Vanderbilt and White were ushered in and conducted past “a hollow square,” as one historian described the central office, wherein worked a “corps of bookkeepers, clerks, copyists, and accountants, almost all perched on high stools facing the grillwork topping the high, continuous desk.” They passed from this chamber into a conference room, perhaps, or into the office of Thomas Baring or one of the other managing partners.
70
In those private quarters, Vanderbilt and White explained the Nicaraguan grant, the treaty, and Bulwer's promise that English capitalists would invest. They offered Baring Brothers an equal stake in the canal company—a 50 percent share.

In this office, as at Rothschild & Sons, as with Sir J. H. Pelly, as elsewhere, Vanderbilt and White met with raised eyebrows. A Baring Brothers partner wrote that the hastiness of the proposal surprised them: “There appeared no information that could be used as to the profitability of making a canal or of the cost of constructing it.”
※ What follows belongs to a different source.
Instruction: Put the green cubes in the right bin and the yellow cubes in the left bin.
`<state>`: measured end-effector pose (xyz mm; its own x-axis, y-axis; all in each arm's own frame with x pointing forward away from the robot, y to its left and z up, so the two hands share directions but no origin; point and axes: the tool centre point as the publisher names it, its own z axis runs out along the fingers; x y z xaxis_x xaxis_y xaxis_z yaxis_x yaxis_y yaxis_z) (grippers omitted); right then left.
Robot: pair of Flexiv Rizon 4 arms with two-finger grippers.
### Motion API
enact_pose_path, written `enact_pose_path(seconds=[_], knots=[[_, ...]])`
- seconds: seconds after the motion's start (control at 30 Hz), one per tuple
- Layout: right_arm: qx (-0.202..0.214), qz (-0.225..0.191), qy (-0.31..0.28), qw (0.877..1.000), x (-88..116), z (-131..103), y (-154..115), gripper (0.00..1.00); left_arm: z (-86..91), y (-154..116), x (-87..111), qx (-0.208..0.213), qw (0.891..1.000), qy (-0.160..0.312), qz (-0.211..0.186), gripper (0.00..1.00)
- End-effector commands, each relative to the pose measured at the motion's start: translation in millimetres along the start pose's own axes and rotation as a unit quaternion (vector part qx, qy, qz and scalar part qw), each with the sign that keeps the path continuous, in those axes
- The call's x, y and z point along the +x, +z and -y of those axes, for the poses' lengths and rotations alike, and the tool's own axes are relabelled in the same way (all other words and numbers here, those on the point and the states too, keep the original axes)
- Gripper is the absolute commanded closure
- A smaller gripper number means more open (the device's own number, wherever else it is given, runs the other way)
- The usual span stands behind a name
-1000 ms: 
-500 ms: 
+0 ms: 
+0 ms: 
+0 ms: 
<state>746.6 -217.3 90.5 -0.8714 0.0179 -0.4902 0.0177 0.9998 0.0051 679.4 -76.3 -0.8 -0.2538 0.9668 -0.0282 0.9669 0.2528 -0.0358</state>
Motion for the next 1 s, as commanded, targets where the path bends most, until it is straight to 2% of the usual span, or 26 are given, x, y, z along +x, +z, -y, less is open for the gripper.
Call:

The Americans went back to their hotel as the various merchant bankers they had approached put together a joint position on the canal, which they communicated in a letter on October 14. “If, after organisation, surveys, & estimates, it shall appear that a canal can be made at a cost that would offer a fair return for the capital needed,” they declared, “we will endeavor to get English capital to join in completing it.” As one of the financiers summarized their response, “The matter is not ripe for the present.”
71

The next day, the Baring partners read with surprise a gross distortion of their position in the financial columns of the London
Times
. “The junction of the Atlantic and Pacific may almost be regarded as a work commenced,” the story began. White's hyperbole and insinuations echoed throughout the piece. “It is the grandest physical work the world can witness.… A promise was given to Sir Henry Bulwer that an equal participation in the enterprise should be offered to this country on reasonable terms. To fulfil that pledge two commissioners from the company, Messrs. White and Vanderbilt, arrived in London… and after a short period of negotiation a satisfactory arrangement was completed this afternoon.” It was a planted story—White's own London fog.
72

“C. Vanderbilt & Joseph L. White
of New York have been here in regard to the Nicaragua Ship Canal,” Baring Brothers wrote to Thomas W. Ward, the firm's agent in Boston. “We see in the
Times
and
[London] Globe
that they would make more of [what was agreed] than [was] said here.… We don't think anyone knows at present whether the canal is practicable or not, therefore these newspaper puffs are all absurd.”
73

Who were these Americans, with their grand plans, empty estimates, and deceitful boasts to the newspapers? The English financiers were hardly ignorant of the United States; the Rothschilds, for example, employed as their agent August Belmont, who since his arrival in New York in 1837 had inserted himself into the center of that city's politics and society. Days before Vanderbilt's visit, Baring Brothers and two other London houses each had agreed to purchase $25,000 in stock in the Panama Railroad, because the project was backed by William H. Aspinwall, whom they knew and respected as an aristocratic merchant. They perceived that Vanderbilt and his associates had connections to the U.S. government, but they knew little else about them. On October 15, one of the Baring partners penned a letter to James G. King of New York. “I should be glad if you can give us any information respecting the partners forming the Pacific Canal co.,” he wrote, “and about support it is likely to meet with on your side.”